Re: Performance penalty when using WITH

From: Robert Klemme <shortcutter(at)googlemail(dot)com>
To: Merlin Moncure <mmoncure(at)gmail(dot)com>
Cc: Li Jin <ljin(at)tripadvisor(dot)com>, pgsql-performance(at)postgresql(dot)org
Subject: Re: Performance penalty when using WITH
Date: 2011-08-03 17:30:46
Message-ID: CAM9pMnNpZ4Sq5okZYGJdojki16a1nsLXXr-UuFDWJT5UfAoAHQ@mail.gmail.com
Views: Raw Message | Whole Thread | Download mbox | Resend email
Thread:
Lists: pgsql-performance

On Wed, Aug 3, 2011 at 6:24 PM, Merlin Moncure <mmoncure(at)gmail(dot)com> wrote:
> On Wed, Aug 3, 2011 at 2:18 AM, Robert Klemme
> <shortcutter(at)googlemail(dot)com> wrote:
>>>> Another observation: That criterion looks suspicious to me. I would
>>>> expect any RDBMS to be better able to optimize this:
>>>>
>>>> WHERE firstname = 'Eddie' AND lastname like 'T%'
>>>>
>>>> I know it's semantically not the same but I would assume this is good
>>>> enough for the common usecase.  Plus, if there is an index on
>>>> (firstname, lastname) then that could be used.
>>>
>>> disagree. just one of the ways that could be stymied would to change
>>> the function behind the '||' operator.
>>
>> I don't understand what you mean.  Can you please elaborate?
>>
>> To explain my point a bit: I meant that by querying individual fields
>> separately instead of applying a criterion on a function of the two
>> the RDBMS has a better chance to use indexes and come up with a better
>> plan for this part of the query.
>
> Yes, but your assuming that it is safe and generally advantageous to
> do that.  Both assumptions I think are false.

I am not sure why you say I assume this is _safe_. I said it is "good
enough for the common usecase". And it is certainly good enough for
this particular query.

As for the "generally advantageous" I'd say that an index on "raw"
column values is usually useful for more queries than an index on a
specific function.
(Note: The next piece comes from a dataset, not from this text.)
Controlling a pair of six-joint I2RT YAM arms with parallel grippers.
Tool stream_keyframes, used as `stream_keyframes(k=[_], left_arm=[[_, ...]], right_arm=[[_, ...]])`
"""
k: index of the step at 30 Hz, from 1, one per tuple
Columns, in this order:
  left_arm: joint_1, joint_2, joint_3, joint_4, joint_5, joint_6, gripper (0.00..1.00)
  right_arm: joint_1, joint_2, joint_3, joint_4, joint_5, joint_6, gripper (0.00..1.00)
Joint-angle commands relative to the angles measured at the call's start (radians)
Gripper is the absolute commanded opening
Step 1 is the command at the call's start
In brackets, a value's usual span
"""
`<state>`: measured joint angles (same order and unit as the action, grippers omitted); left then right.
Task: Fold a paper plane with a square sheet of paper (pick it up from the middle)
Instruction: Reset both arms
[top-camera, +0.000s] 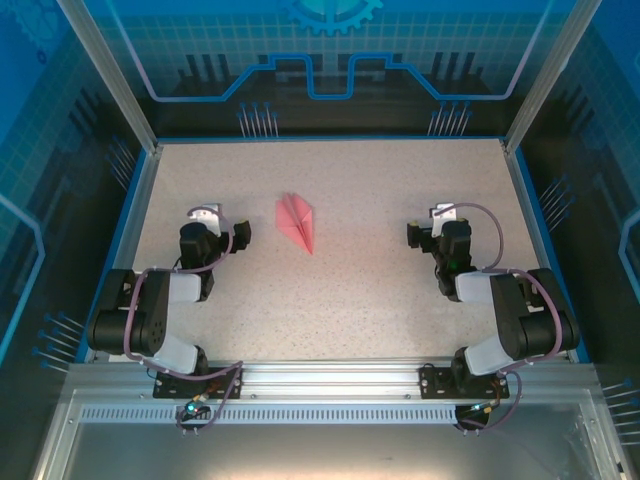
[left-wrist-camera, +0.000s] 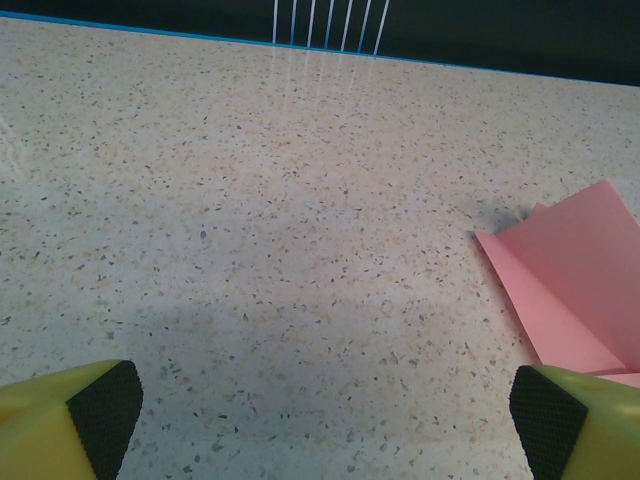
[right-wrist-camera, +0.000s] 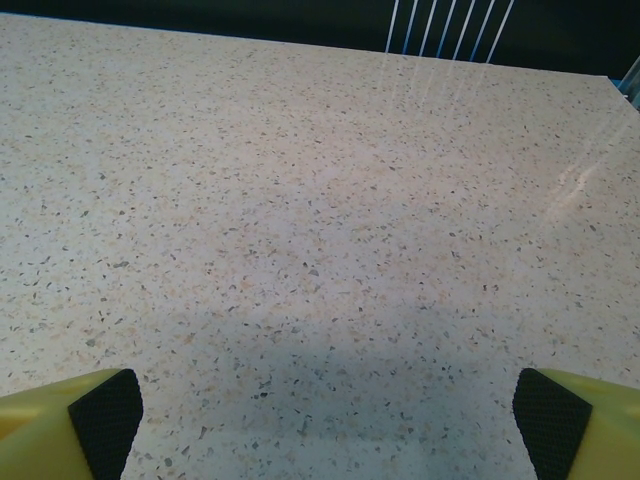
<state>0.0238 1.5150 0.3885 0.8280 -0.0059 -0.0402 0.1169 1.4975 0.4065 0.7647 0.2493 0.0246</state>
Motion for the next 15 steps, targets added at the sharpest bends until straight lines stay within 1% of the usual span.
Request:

That's why I'd say generally an index on column
values is more versatile and I would prefer it. Of course you might
achieve orders of magnitude of speedup for individual queries with an
index on a function tailored to that particular query but if you need
to do that for multiple queries you pay a higher penalty for updates.
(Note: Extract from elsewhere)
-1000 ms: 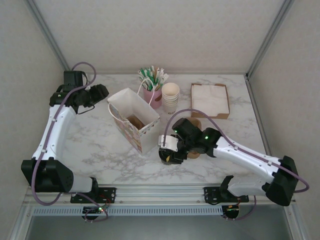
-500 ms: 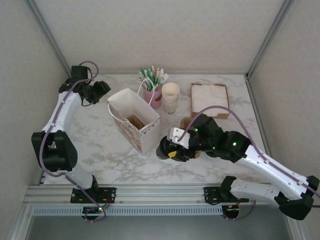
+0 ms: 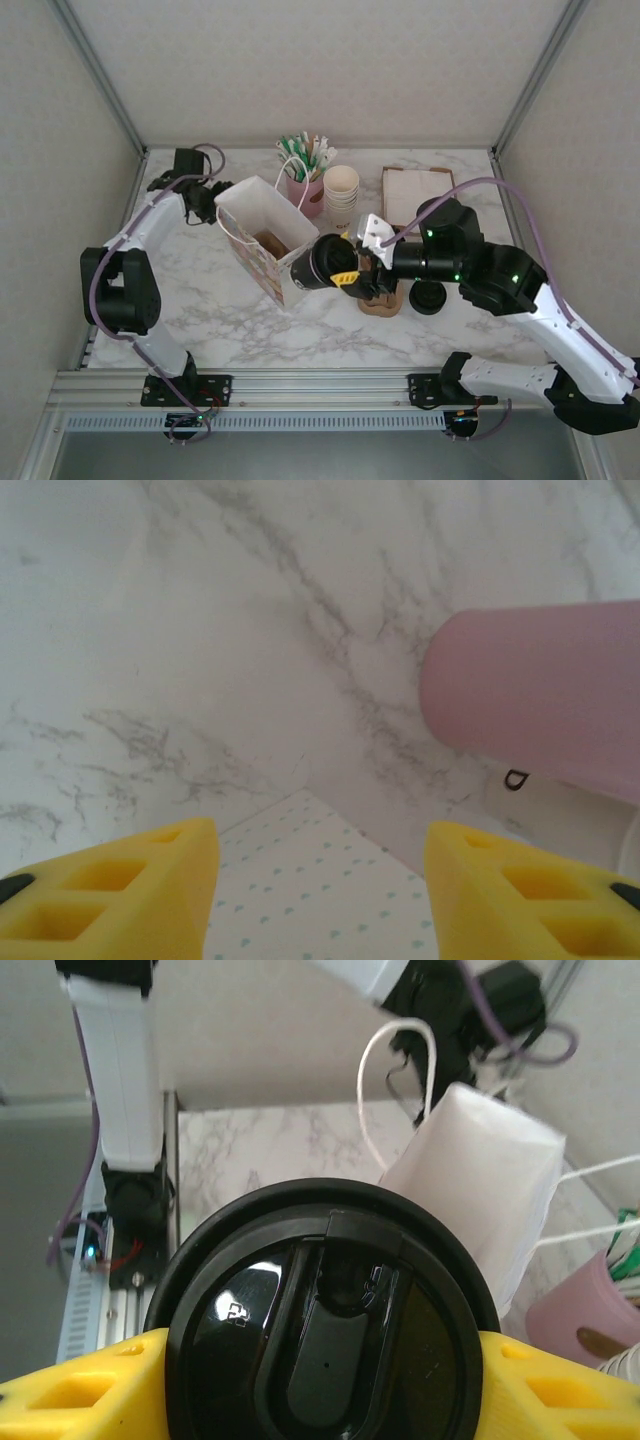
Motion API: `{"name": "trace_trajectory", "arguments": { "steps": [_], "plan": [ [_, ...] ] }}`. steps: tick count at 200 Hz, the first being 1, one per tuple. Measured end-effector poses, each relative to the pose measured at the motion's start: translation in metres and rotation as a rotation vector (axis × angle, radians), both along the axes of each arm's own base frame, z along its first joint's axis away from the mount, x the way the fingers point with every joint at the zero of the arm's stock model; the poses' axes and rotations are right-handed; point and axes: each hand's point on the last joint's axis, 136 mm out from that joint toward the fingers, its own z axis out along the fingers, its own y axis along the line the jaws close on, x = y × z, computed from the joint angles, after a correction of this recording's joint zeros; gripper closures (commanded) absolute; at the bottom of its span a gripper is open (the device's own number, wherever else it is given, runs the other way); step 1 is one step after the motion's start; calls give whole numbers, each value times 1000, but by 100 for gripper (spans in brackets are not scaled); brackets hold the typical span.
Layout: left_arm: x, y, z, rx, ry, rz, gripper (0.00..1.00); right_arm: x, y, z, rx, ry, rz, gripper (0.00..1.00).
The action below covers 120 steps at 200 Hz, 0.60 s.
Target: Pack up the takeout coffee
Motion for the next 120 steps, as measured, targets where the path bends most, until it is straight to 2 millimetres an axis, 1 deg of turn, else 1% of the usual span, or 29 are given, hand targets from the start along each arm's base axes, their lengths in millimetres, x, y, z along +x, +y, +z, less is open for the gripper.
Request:
{"name": "trace_trajectory", "arguments": {
  "steps": [14,28,41,56,71,92,106,120],
  "plan": [
    [-7,-3,-10,2,23,-8,44,3,5,13,27,11,-12,40],
    [-14,-5,-20,6,47,-11,44,7,10,21,43,14,-16,40],
    [-23,-6,-30,14,70,-9,44,11,15,26,49,22,-22,40],
    [-34,-7,-36,21,86,-8,44,18,23,30,48,35,-37,40],
    [-44,-9,-37,22,90,-10,44,29,31,33,38,56,-72,40],
    [-54,-13,-34,16,73,-9,44,46,45,37,18,88,-126,40],
    [-60,-17,-31,14,60,-16,44,57,53,34,-1,102,-154,39],
    [-67,-25,-30,12,50,-29,44,65,58,25,-36,116,-176,38]
  ]
}}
> The || operator is trivially hacked:
> create or replace function funky_concat(l text, r text) returns text as
> $$
>  select textcat(textcat($1, 'abc'), $2);
> $$ language sql immutable ;
>
> update pg_operator set oprcode = 'funky_concat' where oid = 654;
>
> postgres=# select 'a' || 'b';
> ?column?
> ----------
>  aabcb
> (1 row)
>
> Also even ignoring the above it's not free to have the database try
> and analyze every instance of the || operator to see if it can be
> decomposed to boolean field operations.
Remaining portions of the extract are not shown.